Lisinopril reduces albuminuria. It does not affect blood glucose concentration in patients with diabetes mellitus and does not lead to increased incidence of hypoglycemia.

– Arterial hypertension (in monotherapy or in combination with other antihypertensive agents);
– Chronic heart failure (as part of combined therapy for the treatment of patients taking foxglove drugs and/or diuretics);
– Early treatment of acute myocardial infarction (in the first 24 hours with stable hemodynamic parameters to maintain these parameters and prevent left ventricular dysfunction and heart failure);
– Diabetic nephropathy (reduction of albuminuria in patients with type 1 diabetes with normal blood pressure, and in patients with type 2 diabetes with arterial hypertension).

– Hypersensitivity to any of the components of the drug, to lisinopril or other ACE inhibitors, history of angioedema, including history of ACE inhibitors, hereditary Quincke’s edema;
– Under 18 years of age (efficacy and safety not established);
– Pregnancy;
– Breast-feeding period;
– Concomitant use with aliskiren and drugs containing aliskiren in patients with diabetes mellitus and/or moderate or severe renal dysfunction (glomerular filtration rate (GFR) less than 60 ml/min/1.73 m2 body surface area);
– Concomitant use with angiotensin II receptor antagonists (APA II) in patients with diabetic nephropathy;
– The tablets contain lactose; therefore, the drug should not be taken by patients with rare hereditary diseases, such as galactose intolerance, lactase deficiency or glucose-galactose malabsorption.

Dosage and administration

  • Orally, regardless of meals. In patients with arterial hypertension who are not receiving other hypotensive agents, 5 mg once daily is prescribed. If there is no effect, the dose is increased every 2-3 days by 5 mg to an average therapeutic dose of 20-40 mg/day (an increase in dose over 40 mg/day usually does not lead to further BP reduction). The usual daily maintenance dose is 20 mg. The maximum daily dose is 40 mg. In clinical trials in patients with arterial hypertension, maximum daily doses of lisinopril were 80 mg and in patients with chronic heart failure, 35 mg. In order to provide the dosing regimens described below, lisinopril preparations from other manufacturers should be prescribed in the dosage form “2.5 mg tablets” or “5 mg tablets” with a rice if a dose of 2.5 mg is required.

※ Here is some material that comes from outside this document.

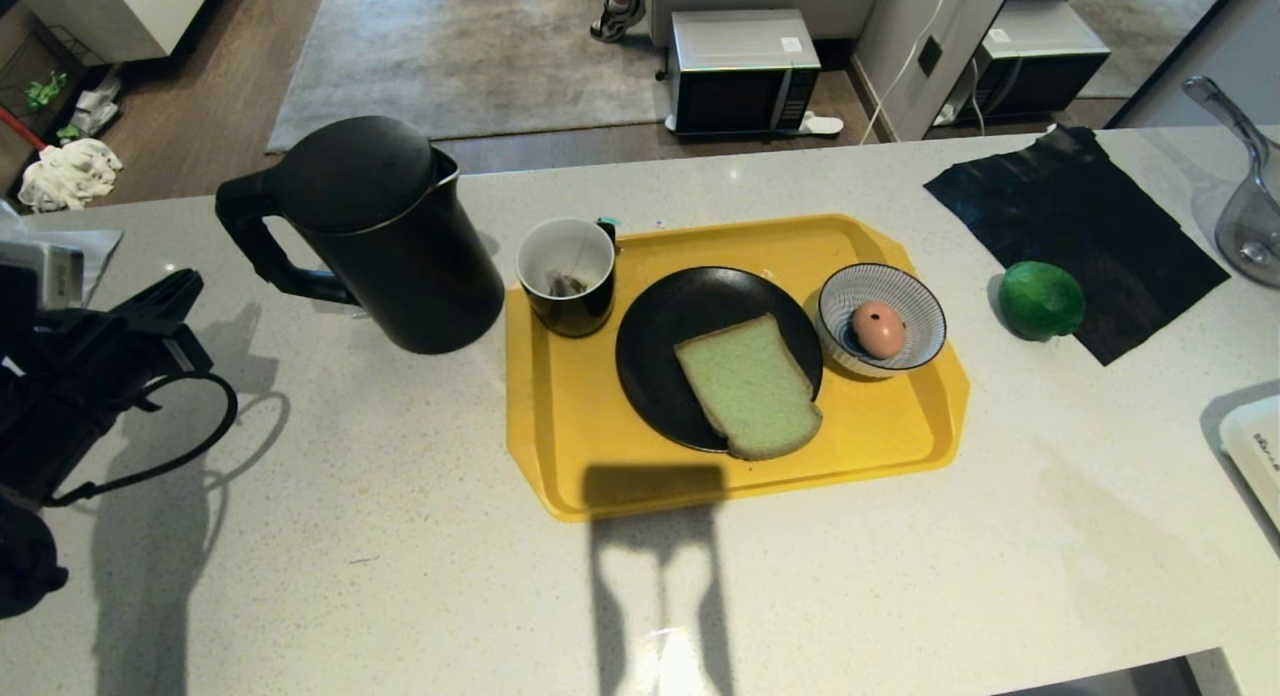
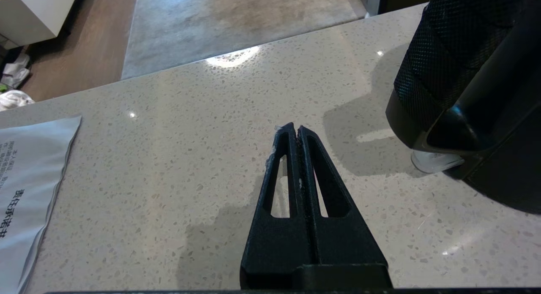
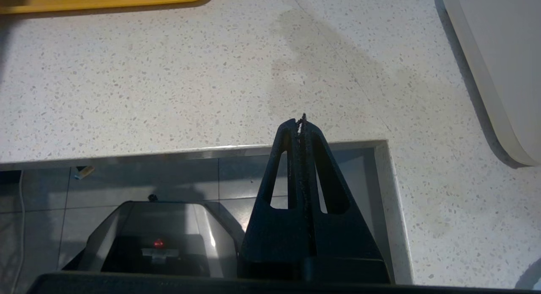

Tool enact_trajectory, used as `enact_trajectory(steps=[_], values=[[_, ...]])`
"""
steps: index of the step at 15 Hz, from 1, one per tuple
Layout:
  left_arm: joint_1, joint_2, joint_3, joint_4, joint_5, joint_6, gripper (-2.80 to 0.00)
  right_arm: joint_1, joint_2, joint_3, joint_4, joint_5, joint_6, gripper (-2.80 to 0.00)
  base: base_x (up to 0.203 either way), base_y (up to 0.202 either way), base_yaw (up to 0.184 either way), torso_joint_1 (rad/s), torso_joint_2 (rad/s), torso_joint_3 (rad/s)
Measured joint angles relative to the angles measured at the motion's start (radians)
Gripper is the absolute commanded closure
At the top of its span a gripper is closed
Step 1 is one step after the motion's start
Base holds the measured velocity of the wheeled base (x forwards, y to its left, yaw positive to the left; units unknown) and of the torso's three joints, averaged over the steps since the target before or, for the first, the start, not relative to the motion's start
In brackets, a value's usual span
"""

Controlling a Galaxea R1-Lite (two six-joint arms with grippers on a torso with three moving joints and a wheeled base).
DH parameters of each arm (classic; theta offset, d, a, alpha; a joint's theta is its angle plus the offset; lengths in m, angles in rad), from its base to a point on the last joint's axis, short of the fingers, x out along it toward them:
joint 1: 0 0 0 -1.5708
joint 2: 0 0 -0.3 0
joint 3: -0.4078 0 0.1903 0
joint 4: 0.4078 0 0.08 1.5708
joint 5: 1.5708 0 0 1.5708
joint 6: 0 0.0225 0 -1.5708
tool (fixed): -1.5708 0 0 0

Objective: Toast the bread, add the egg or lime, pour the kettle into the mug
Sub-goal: Pick up the kettle

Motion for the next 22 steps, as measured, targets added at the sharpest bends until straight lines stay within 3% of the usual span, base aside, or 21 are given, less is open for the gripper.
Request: enact_trajectory(steps=[11,15,22], values=[[-0.021,0.053,-0.142,0.000,0.041,-0.080,0.00,0.000,0.000,0.000,0.000,0.001,0.000,0.00,0.000,0.000,0.000,0.000,0.00,0.000],[-0.045,0.083,-0.197,0.000,0.042,-0.081,0.00,0.000,0.000,0.000,0.000,0.000,0.000,0.00,0.000,0.000,0.000,0.000,0.00,0.000],[-0.085,0.128,-0.300,0.000,0.106,-0.080,0.00,0.000,0.000,0.000,0.000,0.001,0.000,0.00,0.000,0.000,0.000,0.000,0.00,0.000]])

  • The full effect usually develops in 2-4 weeks from the beginning of treatment, which should be taken into account when increasing the dose. If the clinical effect is insufficient, the drug may be combined with other hypotensive agents.

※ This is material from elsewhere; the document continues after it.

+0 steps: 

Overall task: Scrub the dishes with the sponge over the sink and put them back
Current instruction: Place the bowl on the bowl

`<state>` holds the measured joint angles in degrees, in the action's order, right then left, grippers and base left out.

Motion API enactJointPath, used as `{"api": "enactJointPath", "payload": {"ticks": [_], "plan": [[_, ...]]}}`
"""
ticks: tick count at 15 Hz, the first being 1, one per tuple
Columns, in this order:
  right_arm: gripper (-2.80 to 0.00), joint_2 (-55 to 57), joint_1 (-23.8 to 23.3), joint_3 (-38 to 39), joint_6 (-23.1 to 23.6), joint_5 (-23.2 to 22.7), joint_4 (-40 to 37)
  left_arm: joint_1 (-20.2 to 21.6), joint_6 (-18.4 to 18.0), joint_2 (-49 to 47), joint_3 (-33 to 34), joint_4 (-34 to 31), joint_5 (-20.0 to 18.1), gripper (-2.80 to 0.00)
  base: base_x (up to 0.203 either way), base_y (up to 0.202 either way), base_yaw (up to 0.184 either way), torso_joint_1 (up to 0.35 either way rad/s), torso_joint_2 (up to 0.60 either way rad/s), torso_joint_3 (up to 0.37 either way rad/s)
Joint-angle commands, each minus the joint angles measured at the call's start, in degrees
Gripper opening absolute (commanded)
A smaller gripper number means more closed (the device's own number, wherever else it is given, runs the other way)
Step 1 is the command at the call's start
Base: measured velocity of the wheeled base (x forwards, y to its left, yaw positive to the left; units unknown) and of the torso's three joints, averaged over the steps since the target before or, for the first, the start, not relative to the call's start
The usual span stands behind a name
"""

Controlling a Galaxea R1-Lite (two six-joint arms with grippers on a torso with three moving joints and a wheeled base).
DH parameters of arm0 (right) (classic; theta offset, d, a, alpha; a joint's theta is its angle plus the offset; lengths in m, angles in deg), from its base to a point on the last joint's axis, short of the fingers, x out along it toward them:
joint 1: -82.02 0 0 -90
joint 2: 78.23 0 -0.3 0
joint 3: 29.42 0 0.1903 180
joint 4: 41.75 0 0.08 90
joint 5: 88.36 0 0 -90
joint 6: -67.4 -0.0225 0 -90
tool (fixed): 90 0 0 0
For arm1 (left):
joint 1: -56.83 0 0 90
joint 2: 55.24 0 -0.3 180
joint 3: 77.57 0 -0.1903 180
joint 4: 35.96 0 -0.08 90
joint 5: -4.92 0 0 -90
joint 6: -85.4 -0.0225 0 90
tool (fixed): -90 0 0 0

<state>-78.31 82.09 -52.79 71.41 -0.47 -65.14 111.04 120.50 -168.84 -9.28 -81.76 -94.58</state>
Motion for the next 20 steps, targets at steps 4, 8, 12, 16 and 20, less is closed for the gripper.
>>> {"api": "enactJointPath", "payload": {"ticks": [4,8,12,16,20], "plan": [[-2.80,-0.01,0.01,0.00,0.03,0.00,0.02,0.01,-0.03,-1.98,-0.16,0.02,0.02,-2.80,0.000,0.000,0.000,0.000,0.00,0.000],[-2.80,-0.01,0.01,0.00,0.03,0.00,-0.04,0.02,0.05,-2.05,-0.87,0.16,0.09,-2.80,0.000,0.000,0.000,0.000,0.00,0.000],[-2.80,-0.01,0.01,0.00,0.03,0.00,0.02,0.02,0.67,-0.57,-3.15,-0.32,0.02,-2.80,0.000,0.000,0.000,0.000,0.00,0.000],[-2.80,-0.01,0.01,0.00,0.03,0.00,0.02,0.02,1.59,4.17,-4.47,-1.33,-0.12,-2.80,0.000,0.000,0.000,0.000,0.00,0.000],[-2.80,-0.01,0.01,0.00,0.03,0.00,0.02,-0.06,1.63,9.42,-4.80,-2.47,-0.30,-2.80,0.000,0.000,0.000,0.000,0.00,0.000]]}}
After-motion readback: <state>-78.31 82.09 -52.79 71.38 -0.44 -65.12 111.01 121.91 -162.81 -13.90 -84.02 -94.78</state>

  • If the patient received prior treatment with diuretics, the intake of such drugs should be discontinued 2-3 days before the start of lisinopril. If this is not feasible, the initial dose of lisinopril should not exceed 5 mg per day. In this case, after the first dose, medical supervision for several hours is recommended (maximum action is achieved after about 6 hours), as a marked decrease in BP may occur.

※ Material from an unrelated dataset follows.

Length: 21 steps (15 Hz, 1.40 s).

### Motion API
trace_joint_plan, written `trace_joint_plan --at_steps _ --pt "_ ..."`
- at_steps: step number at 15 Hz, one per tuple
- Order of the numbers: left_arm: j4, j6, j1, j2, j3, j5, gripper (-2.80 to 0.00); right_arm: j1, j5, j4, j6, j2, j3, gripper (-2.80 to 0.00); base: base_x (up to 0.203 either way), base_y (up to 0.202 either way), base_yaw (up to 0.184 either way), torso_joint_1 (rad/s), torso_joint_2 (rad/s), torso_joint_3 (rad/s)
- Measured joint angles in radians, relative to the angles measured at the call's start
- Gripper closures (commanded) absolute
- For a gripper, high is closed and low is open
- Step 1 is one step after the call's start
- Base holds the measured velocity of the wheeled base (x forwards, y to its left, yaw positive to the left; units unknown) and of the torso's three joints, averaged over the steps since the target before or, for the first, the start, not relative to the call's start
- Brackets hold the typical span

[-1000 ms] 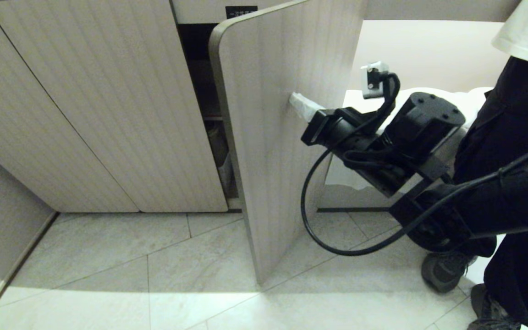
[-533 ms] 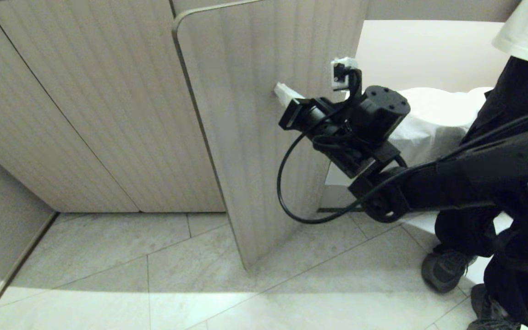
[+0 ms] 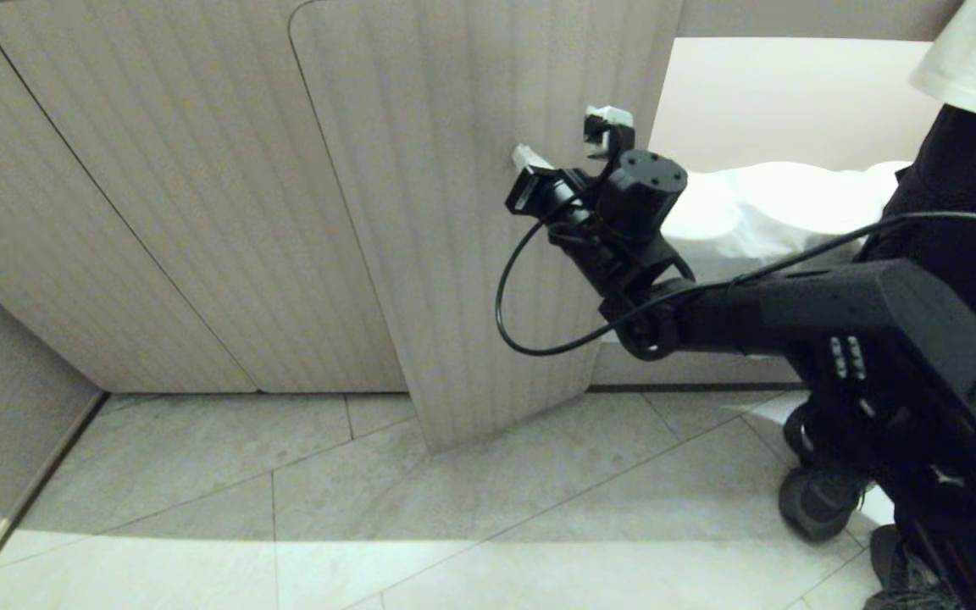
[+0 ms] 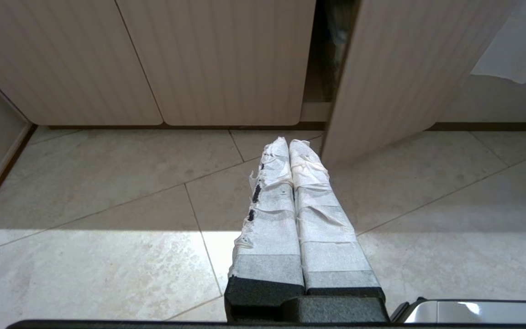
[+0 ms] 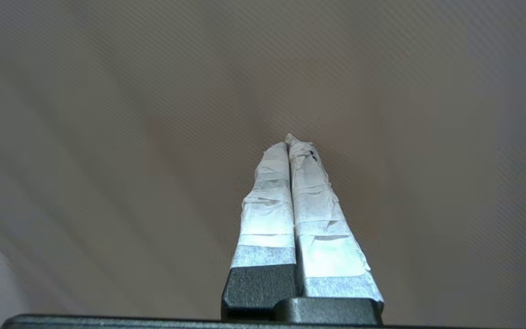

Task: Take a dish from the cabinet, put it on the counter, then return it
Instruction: Close the cabinet door

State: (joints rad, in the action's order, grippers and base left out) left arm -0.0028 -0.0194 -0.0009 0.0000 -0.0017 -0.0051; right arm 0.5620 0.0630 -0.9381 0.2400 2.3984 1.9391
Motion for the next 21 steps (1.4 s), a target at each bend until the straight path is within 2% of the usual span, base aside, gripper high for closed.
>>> trace_joint_plan --at_steps 8,21 --pt "0.000 0.000 0.000 0.000 0.000 0.000 0.00 -0.080 0.001 -0.001 -0.006 0.089 0.030 0.00 0.000 0.000 0.000 0.000 0.00 0.000" --pt "0.000 0.000 0.001 0.000 0.000 -0.001 0.00 -0.160 -0.009 -0.068 0.003 0.194 0.043 0.00 0.000 0.000 0.000 0.000 0.00 0.000"
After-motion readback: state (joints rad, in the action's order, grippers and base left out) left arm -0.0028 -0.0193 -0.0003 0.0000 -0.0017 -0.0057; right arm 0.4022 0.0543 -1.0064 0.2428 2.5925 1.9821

  • In renovascular hypertension or other conditions with increased activity of renin-angiotensin-aldosterone system it is reasonable to administer also low initial dose – 2.5-5 mg per day, under increased medical supervision (BP control, renal function, serum potassium concentration). The maintenance dose, while continuing close medical supervision, should be determined depending on the dynamics of BP.
  • In renal failure, due to the fact that lisinopril is excreted via the kidneys, the initial dose should be determined according to creatinine clearance, then, according to the response, the maintenance dose should be set under frequent monitoring of renal function, serum potassium, sodium levels.